_Activity:_
Please keep to the lines below from the one with "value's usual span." through the one with "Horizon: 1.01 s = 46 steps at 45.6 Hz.", and restate them word for word, ends included.

_Records from a data collection:_
= = = = = = =

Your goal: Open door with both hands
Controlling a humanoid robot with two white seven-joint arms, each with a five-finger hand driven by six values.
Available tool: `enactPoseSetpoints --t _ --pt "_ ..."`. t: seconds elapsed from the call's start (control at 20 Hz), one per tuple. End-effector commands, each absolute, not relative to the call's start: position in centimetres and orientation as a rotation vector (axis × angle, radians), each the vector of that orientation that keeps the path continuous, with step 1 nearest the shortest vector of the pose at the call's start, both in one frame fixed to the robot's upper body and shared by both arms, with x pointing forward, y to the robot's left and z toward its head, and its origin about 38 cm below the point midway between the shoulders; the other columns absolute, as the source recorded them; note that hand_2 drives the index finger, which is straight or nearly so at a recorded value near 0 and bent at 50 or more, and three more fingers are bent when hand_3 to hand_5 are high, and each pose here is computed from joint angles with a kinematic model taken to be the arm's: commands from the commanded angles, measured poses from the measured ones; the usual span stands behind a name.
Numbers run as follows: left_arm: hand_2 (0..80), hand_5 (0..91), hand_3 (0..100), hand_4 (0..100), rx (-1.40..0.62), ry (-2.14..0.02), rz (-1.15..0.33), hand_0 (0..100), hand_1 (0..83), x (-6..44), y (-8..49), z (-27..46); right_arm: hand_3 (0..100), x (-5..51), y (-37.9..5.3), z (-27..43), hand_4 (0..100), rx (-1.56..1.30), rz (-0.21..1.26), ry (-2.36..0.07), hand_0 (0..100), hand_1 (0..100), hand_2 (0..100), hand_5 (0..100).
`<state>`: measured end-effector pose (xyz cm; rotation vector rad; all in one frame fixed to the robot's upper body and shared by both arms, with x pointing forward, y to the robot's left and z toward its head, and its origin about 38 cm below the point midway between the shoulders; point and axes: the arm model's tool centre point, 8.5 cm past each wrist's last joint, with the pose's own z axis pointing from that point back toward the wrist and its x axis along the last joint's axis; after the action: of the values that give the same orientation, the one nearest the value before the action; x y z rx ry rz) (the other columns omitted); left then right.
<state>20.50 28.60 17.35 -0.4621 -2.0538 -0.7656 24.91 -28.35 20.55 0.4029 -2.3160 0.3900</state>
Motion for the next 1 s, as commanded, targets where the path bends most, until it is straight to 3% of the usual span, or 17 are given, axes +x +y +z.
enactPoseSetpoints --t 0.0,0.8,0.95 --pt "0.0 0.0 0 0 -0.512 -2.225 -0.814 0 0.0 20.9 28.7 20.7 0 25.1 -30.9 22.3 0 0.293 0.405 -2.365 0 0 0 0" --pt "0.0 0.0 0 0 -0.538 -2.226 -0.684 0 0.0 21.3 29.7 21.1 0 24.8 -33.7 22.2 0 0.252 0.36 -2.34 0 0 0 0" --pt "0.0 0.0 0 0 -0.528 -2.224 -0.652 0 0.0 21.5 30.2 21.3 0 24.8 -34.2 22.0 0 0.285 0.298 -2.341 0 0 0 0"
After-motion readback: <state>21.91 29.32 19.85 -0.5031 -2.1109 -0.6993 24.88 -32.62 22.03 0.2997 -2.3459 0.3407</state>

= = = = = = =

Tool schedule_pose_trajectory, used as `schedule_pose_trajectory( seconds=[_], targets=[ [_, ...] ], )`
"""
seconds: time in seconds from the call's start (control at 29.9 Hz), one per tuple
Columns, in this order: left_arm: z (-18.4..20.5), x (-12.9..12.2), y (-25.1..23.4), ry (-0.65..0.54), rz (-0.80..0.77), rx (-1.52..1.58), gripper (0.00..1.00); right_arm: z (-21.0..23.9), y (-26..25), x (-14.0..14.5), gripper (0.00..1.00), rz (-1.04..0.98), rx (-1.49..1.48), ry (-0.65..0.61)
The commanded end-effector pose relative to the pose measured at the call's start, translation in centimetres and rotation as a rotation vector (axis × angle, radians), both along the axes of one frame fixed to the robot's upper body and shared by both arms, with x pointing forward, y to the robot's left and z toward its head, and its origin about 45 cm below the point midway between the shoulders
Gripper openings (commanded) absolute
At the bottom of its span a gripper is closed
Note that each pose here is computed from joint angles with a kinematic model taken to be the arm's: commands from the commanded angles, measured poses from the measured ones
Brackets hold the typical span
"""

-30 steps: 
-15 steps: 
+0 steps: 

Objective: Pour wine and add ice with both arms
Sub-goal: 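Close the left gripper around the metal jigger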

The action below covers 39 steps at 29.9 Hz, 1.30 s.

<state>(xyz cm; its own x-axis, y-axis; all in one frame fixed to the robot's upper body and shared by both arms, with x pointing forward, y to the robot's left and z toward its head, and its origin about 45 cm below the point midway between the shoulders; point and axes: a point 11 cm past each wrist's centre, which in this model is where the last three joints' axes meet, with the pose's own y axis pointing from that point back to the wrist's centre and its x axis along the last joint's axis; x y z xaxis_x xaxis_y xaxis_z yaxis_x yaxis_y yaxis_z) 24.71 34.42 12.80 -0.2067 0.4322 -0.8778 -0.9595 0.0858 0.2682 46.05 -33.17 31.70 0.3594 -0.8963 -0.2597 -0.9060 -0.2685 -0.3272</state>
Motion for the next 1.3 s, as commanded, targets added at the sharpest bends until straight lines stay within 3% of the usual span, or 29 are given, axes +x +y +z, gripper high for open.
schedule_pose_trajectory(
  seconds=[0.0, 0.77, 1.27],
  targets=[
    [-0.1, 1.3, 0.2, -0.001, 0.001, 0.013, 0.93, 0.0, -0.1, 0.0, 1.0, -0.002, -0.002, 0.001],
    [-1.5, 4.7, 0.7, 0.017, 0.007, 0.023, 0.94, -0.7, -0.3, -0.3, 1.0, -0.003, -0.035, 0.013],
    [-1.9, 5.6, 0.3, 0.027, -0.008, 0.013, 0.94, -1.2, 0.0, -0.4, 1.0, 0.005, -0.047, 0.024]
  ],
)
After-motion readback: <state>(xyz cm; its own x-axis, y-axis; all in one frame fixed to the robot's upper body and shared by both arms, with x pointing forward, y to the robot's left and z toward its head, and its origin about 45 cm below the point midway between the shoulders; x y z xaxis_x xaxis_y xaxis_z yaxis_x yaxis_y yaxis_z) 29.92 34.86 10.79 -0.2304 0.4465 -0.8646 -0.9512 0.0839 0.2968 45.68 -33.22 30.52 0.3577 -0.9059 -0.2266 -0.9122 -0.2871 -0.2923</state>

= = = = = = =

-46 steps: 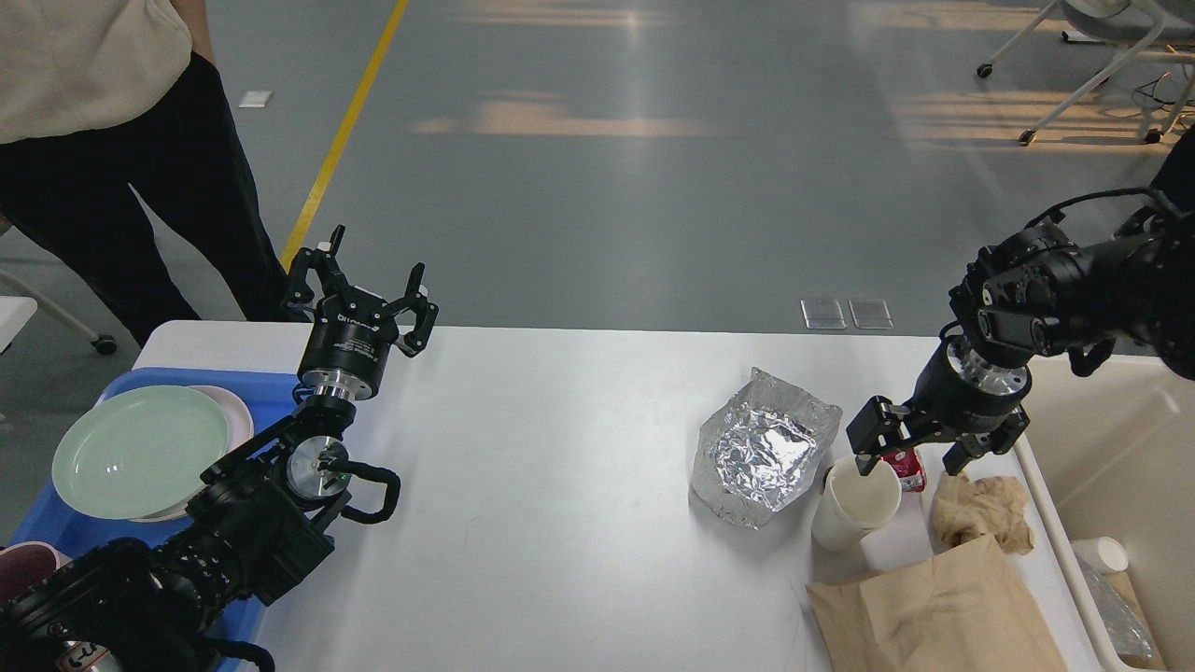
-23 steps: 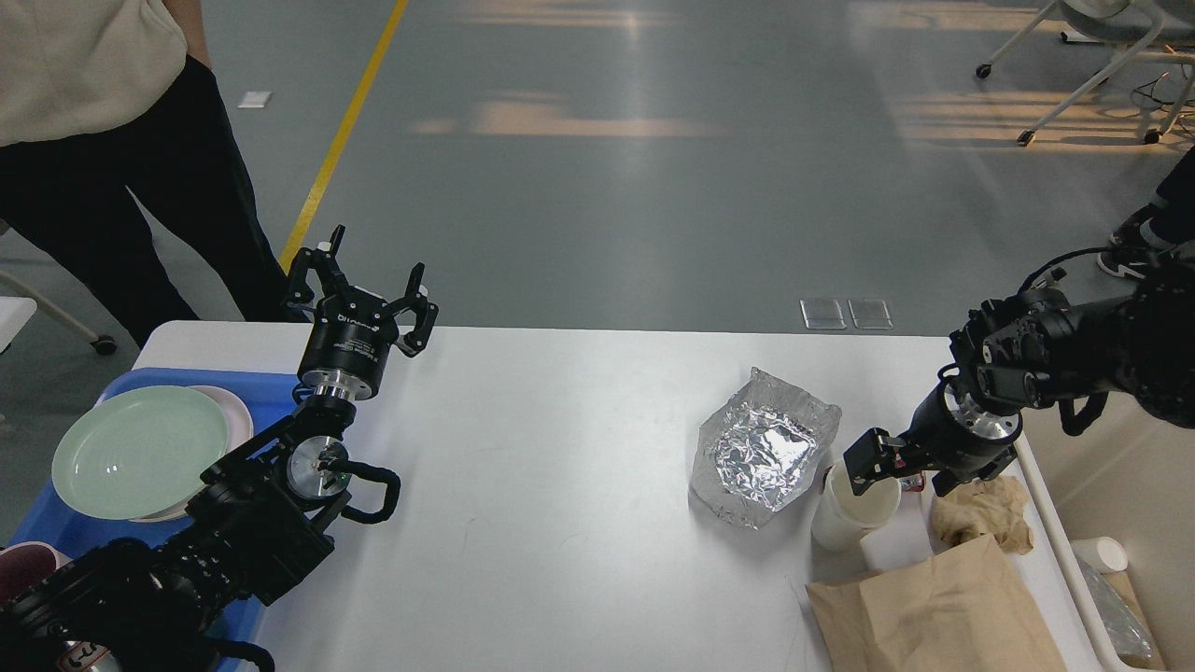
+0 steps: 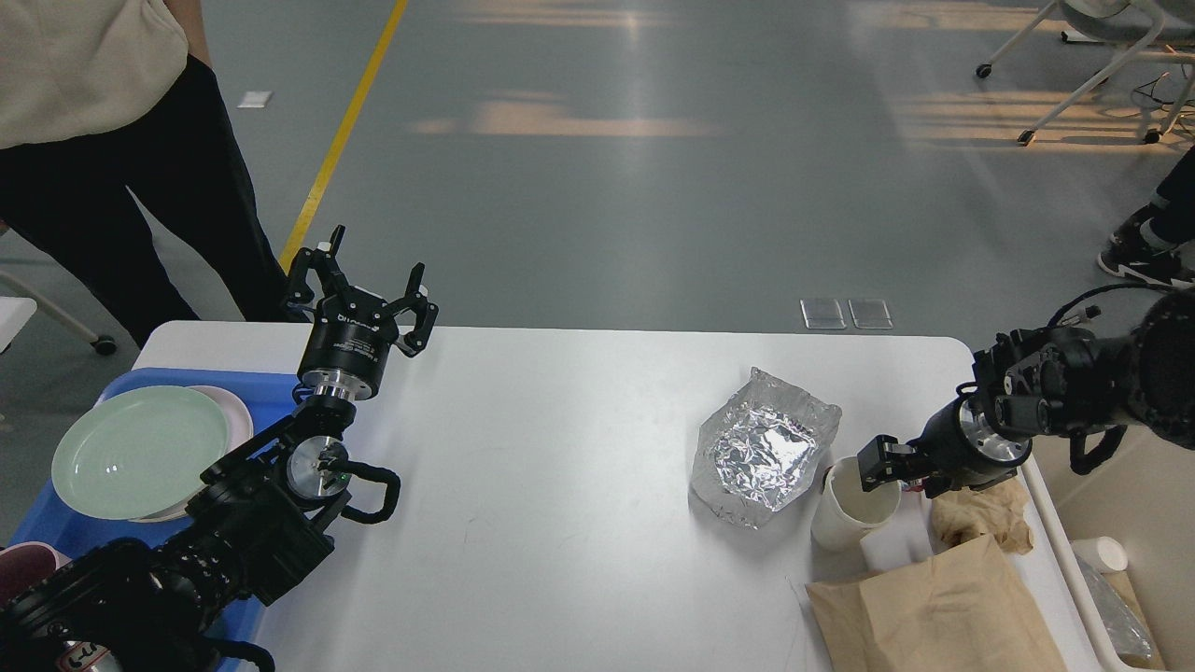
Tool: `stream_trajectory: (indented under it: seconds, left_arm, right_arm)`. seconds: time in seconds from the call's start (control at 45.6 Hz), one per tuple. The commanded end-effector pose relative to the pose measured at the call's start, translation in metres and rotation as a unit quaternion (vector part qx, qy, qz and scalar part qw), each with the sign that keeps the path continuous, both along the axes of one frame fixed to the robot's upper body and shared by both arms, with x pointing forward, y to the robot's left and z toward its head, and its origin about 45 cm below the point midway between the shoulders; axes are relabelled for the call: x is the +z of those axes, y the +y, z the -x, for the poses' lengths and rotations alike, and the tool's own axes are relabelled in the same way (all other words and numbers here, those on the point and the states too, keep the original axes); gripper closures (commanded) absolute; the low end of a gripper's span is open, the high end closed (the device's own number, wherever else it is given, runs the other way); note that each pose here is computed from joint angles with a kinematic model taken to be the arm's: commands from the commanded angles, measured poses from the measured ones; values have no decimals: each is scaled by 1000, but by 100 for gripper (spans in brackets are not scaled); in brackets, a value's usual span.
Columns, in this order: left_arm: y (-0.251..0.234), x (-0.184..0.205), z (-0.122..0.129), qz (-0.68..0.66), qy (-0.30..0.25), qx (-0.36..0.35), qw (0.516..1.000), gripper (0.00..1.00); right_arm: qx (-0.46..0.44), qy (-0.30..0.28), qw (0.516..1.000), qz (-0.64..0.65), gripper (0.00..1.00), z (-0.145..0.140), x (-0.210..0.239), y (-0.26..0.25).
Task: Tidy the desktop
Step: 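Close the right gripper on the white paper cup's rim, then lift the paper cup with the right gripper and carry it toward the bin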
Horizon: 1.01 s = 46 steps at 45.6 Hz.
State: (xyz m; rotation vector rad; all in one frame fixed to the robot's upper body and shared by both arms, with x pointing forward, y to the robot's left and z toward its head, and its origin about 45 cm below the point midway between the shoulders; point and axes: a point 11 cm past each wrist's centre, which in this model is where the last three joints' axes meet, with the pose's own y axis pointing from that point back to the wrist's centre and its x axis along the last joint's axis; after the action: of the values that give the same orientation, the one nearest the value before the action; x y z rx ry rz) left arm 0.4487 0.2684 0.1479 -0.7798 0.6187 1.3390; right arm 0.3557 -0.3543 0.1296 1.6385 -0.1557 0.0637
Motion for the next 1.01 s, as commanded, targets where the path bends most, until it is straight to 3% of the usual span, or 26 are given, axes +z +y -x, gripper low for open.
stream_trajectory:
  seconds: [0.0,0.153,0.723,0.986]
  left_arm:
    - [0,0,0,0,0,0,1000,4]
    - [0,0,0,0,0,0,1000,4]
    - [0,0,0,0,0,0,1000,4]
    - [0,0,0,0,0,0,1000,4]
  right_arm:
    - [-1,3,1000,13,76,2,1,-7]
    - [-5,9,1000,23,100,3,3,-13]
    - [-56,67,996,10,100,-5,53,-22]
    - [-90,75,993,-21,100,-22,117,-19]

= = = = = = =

_Reply:_
Tool: `stream_trajectory: (indented under it: seconds, left_arm, right_arm)`. seconds: time in seconds from the call's start (control at 45.6 Hz), one per tuple. The commanded end-effector pose relative to the pose measured at the call's start, translation in metres and rotation as a unit quaternion (vector part qx, qy, qz and scalar part qw), each with the sign that keeps the path continuous, both along the axes of one frame fixed to the robot's upper body and shared by both arms, with x pointing forward, y to the robot's left and z toward its head, and its origin about 45 cm below the point midway between the shoulders; axes are relabelled for the call: x is the +z of those axes, y the +y, z the -x, for the poses' lengths and rotations alike, and the tool's own axes are relabelled in the same way (all other words and numbers here, those on the point and the states too, keep the original axes); gripper closures (commanded) absolute; the low end of a gripper's span is open, the high end closed (the device's own number, wherever else it is given, runs the other way); note that each pose here is computed from joint angles with a kinematic model taken to be the arm's: commands from the commanded angles, measured poses from the measured ones; values have no decimals: each is scaled by 1000, but by 100 for gripper (spans in brackets are not scaled); in brackets, a value's usual span.
Columns, in this order: left_arm: y (-0.251..0.234), x (-0.184..0.205), z (-0.122..0.129), qz (-0.68..0.66), qy (-0.30..0.25), qx (-0.36..0.35), qw (0.516..1.000), gripper (0.00..1.00); right_arm: qx (-0.46..0.44), qy (-0.30..0.28), qw (0.516..1.000), qz (-0.64..0.65), gripper (0.00..1.00), z (-0.145..0.140), x (-0.210..0.239), y (-0.26..0.25).
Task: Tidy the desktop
Step: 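Close the right gripper on the white paper cup's rim, then lift the paper cup with the right gripper and carry it toward the bin
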Horizon: 1.01 s = 46 steps at 45.6 Hz.

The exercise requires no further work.